At issue is whether EU trade deals containing investment provisions can be approved simply by EU institutions or whether they also require ratification by each of the 28 member states.
If the latter process applies, the Singapore and Canada deals could be held up for years as politicians in each EU country debate the pros and cons of the agreements.
Nikos Lavranos, secretary-general at the European Federation for Investment Law and Arbitration, a think tank that supports investor rights, said the ruling "will be guiding for all [EU investment] agreements … CETA and Singapore."
Following the conclusion of CETA negotiations in September, Canada and the EU are proceeding with legal checks and translations, aiming for the agreement to be ready for ratification in the first half of 2015.
But the European Commission – the EU's executive arm – has kept the door open on the ratification process, stating in a memo of Sept. 26: "[CETA] will be sent to the Council for authorization for signature … [for] the consent vote in the European Parliament, and if necessary the approval of the parliaments of the Member States."
"CETA parties will wait for the outcome," Mr. Lavranos said. "It would be politically dangerous … to … ratify CETA knowing there is this ECJ opinion out there."
Clauses relating to foreign direct investment and investor protection are at the heart of the uncertainty.
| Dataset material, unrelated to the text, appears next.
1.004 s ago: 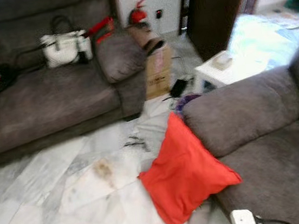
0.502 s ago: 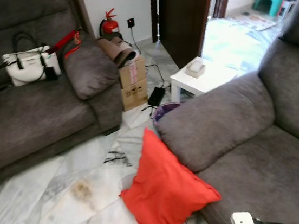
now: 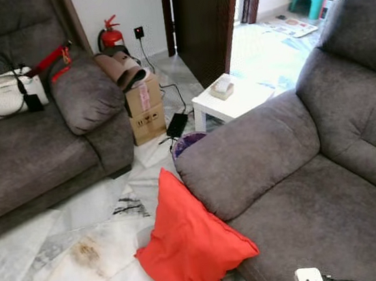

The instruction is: Move the pillow to the sofa from floor

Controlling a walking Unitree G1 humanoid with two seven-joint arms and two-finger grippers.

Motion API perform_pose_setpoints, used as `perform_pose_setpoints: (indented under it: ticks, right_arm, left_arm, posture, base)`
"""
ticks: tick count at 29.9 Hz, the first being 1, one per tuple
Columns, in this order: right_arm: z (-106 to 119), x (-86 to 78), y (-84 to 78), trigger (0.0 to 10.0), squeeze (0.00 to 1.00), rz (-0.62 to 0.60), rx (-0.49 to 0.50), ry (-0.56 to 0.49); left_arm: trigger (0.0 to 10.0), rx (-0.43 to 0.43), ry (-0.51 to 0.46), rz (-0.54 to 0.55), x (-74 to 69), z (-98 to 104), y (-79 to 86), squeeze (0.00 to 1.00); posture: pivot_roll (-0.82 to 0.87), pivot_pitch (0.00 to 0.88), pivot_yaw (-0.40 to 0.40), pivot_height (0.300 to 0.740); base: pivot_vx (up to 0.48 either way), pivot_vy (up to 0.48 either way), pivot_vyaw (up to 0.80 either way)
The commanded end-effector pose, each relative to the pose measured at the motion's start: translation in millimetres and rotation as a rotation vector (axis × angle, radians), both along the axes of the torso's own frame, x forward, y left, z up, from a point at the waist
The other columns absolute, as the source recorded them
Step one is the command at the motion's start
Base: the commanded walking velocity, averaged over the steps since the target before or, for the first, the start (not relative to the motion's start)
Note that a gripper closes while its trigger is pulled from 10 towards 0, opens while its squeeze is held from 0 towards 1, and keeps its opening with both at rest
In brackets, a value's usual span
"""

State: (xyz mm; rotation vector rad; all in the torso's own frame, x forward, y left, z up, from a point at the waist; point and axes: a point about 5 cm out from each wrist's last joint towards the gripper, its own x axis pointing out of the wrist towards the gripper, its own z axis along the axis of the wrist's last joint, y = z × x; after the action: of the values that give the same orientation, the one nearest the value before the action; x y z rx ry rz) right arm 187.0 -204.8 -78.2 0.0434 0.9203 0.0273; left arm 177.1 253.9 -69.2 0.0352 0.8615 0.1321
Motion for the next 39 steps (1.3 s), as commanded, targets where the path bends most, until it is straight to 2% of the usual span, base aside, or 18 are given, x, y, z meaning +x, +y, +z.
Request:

The EU-Singapore agreement contains a similar investment chapter to CETA, and both include a mechanism for settling disputes between foreign investors and states.
These deals are the first of a "new generation" of comprehensive trade agreements for the EU, which gained authority to negotiate investment agreements in 2009 from the Treaty of Lisbon. Previously, member states signed more than 1,400 bilateral investment treaties with other countries.
The commission is preparing a formal request for the court to take up the Singapore agreement. Mr. Lavranos expects it will take between six and 12 months for a judgment.
The Department of Foreign Affairs, Trade, and Development (DFATD) does not expect the court case to delay CETA's ratification.
"[EU jurisdiction over CETA] … is something that's clearly for the EU and its members to decide," DFATD spokeswoman Caitlin Workman said. The commission has "the authority [to] bring into provisional effect the … majority of the agreement's elements."
Politicians in Germany, Austria, France and the Netherlands face sharp public scrutiny over EU-U.S. negotiations on the proposed Transatlantic Trade and Investment Partnership. A petition against liberalized trade with the United States and Canada has obtained more than 900,000 signatures across Europe since October.
Marc Bungenberg, professor of European law at the University of Siegen, believes it would be wise for the commission to wait for a court decision. "We have too many players in the game right now [and] undecided legal questions, beside political questions," he said.
German Economic Affairs Minister Sigmar Gabriel now expects Germany to back the CETA, but he is seeking minor improvements and changes to CETA's investor-state dispute settlement procedure, after acknowledging that it would not be possible to remove it.
However, DFATD says that negotiations on the investment chapter, including its investor-state provisions, are closed. "We will only negotiate an agreement that is in the best interest of Canadians. This complete text reflects that commitment," Ms. Workman said.